**Assigned task**
Could you return the whole listing, character for character?

(Provided data Opens)

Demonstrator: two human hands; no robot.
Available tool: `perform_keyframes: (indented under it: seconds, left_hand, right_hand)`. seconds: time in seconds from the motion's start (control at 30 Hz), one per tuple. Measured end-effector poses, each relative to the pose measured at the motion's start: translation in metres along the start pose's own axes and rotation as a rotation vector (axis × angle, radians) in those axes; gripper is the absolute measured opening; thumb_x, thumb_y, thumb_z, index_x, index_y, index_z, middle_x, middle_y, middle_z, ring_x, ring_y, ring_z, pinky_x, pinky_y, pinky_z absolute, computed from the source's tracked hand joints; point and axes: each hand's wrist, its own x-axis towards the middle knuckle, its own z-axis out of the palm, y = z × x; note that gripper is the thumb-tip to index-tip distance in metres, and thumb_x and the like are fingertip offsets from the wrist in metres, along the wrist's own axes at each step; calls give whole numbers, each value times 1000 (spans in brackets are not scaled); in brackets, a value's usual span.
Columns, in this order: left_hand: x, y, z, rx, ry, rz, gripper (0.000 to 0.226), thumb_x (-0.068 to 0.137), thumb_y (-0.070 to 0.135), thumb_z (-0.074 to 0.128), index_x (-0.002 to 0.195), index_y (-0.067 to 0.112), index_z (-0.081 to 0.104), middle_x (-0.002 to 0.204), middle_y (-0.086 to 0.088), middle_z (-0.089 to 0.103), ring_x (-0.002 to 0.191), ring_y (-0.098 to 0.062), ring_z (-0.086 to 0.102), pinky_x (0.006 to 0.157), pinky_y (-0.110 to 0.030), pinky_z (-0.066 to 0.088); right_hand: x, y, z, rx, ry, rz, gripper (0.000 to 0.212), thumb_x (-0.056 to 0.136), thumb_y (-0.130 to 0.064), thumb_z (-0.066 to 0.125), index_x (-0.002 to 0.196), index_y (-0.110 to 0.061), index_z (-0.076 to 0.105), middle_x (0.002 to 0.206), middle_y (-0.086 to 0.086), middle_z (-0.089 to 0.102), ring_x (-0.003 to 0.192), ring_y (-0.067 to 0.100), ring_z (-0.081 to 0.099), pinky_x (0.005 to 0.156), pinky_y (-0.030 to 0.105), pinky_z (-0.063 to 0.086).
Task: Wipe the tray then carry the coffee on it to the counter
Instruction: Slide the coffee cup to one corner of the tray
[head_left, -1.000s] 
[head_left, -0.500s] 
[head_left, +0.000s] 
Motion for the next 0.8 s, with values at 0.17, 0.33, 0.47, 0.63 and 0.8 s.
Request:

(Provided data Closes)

**Written answer**
Demonstrator: two human hands; no robot.
Available tool: `perform_keyframes: (indented under it: seconds, left_hand, right_hand)`. seconds: time in seconds from the motion's start (control at 30 Hz), one per tuple. Measured end-effector poses, each relative to the pose measured at the motion's start: translation in metres along the start pose's own axes and rotation as a rotation vector (axis × angle, radians) in those axes; gripper is the absolute measured opening; thumb_x, thumb_y, thumb_z, index_x, index_y, index_z, middle_x, middle_y, middle_z, ring_x, ring_y, ring_z, pinky_x, pinky_y, pinky_z absolute, computed from the source's tracked hand joints; point and axes: each hand's wrist, its own x-axis towards the middle knuckle, its own z-axis out of the palm, y = z × x; note that gripper is the thumb-tip to index-tip distance in metres, and thumb_x and the like are fingertip offsets from the wrist in metres, along the wrist's own axes at each step; calls give whole numbers, each value times 1000 (spans in brackets are not scaled); in brackets, a value's usual span.
Columns, in this order: left_hand: x, y, z, rx, ry, rz, gripper (0.000 to 0.226), thumb_x (-0.068 to 0.137), thumb_y (-0.070 to 0.135), thumb_z (-0.074 to 0.128), index_x (-0.002 to 0.195), index_y (-0.067 to 0.112), index_z (-0.081 to 0.104), middle_x (-0.002 to 0.204), middle_y (-0.086 to 0.088), middle_z (-0.089 to 0.103), ring_x (-0.002 to 0.191), ring_y (-0.098 to 0.062), ring_z (-0.086 to 0.102), pinky_x (0.006 to 0.157), pinky_y (-0.110 to 0.030), pinky_z (-0.066 to 0.088); right_hand: x, y, z, rx, ry, rz, gripper (0.000 to 0.212), thumb_x (-0.056 to 0.136), thumb_y (-0.130 to 0.064), thumb_z (-0.066 to 0.125), index_x (-0.002 to 0.196), index_y (-0.110 to 0.061), index_z (-0.076 to 0.105), middle_x (0.002 to 0.206), middle_y (-0.086 to 0.086), middle_z (-0.089 to 0.102), ring_x (-0.003 to 0.192), ring_y (-0.067 to 0.100), ring_z (-0.081 to 0.099), pinky_x (0.005 to 0.156), pinky_y (-0.030 to 0.105), pinky_z (-0.063 to 0.086).
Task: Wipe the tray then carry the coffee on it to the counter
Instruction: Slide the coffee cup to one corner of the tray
[head_left, -1.000s] 
[head_left, -0.500s] 
[head_left, +0.000s] 
Motion for the next 0.8 s, with values at 0.17, 0.33, 0.47, 0.63 and 0.8 s.
Request:

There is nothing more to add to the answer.